On paper, the move makes perfect sense for the formerly scoring-challenged Lions. No matter where he is on the field, Shea is second to only Kaká when it comes to finishing and creative ability. Moving him closer to goal and allowing him more freedom in attack makes sense, especially after the Molino injury.

So what's the problem?

Shea had found a new lease on his soccer life at left back. In just a few months, he'd gone from a fringe national team member, who wasn't even named to the preliminary World Cup roster last year, to a regular starter at left back. While it may still happen, it was looking almost certain that he would start there in this summer's Gold Cup. Without regular training time on the backline, there's no telling whether Manager Jurgen Klinsmann would trust the Texan there with the Yanks.

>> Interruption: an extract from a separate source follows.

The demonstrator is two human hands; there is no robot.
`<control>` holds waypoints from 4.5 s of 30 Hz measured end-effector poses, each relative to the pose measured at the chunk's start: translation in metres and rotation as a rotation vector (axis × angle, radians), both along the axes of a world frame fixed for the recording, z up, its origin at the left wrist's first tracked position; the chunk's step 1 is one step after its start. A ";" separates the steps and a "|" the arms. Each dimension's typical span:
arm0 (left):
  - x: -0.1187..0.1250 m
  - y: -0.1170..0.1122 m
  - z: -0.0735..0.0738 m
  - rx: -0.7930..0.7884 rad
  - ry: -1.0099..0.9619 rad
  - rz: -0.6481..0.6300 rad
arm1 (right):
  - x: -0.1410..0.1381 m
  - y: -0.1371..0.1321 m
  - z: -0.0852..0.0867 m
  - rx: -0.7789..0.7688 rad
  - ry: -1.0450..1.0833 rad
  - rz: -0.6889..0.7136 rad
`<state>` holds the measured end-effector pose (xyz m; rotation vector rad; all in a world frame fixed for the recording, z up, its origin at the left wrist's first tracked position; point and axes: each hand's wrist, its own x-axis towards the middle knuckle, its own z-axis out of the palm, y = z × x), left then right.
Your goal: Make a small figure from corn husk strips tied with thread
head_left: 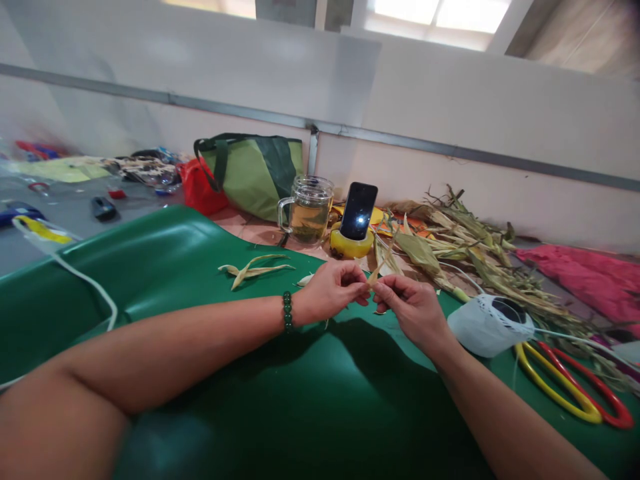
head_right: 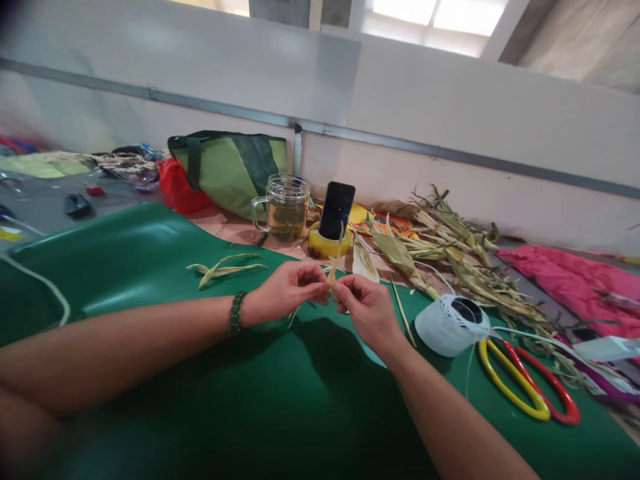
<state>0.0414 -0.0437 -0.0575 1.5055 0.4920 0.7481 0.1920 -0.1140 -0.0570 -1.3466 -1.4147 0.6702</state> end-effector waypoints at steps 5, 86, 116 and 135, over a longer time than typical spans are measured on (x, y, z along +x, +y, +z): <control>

Outside of the USMNT picture, Shea's future isn't quite as blindingly bright as it once was. 22-year-old MLS stars get £2.5 million transfer offers to go play in the EPL. At 25 now, and with a complete European flame-out under his belt, Brek has a long road ahead of him to attract any interest again from a top Euro league.

That was, of course, until he was re-imagined as a defender. All of a sudden, the potential was there again. Purely attacking midfielders are a dime a dozen to begin with, and top clubs would feel like they'd already seen that play out with Shea anyway. At fullback, Shea's superior athleticism stood out once again.

On an MLS team with more depth, Brek Shea could be a force as a converted winger playing fullback (See: Rogers, Robbie, Yedlin, DeAndre). That's simply not the case with Orlando City right now, so Shea is back up top. For what it's worth, I'm not necessarily suggesting Shea should refuse the move; it's his job to do what's best for the team. However, from everything he's said, he's in favor of it himself.

Does Shea even care about another chance in Europe? Does he still see a future for himself with the USMNT on the wing, or does he believe Klinsmann will continue to play him at left back? These are questions I can't answer.

What I can say, though, is that if Brek Shea cares about making it in a top European league or with the U.S. National Team, he's only hurting his chances by moving back to the wing.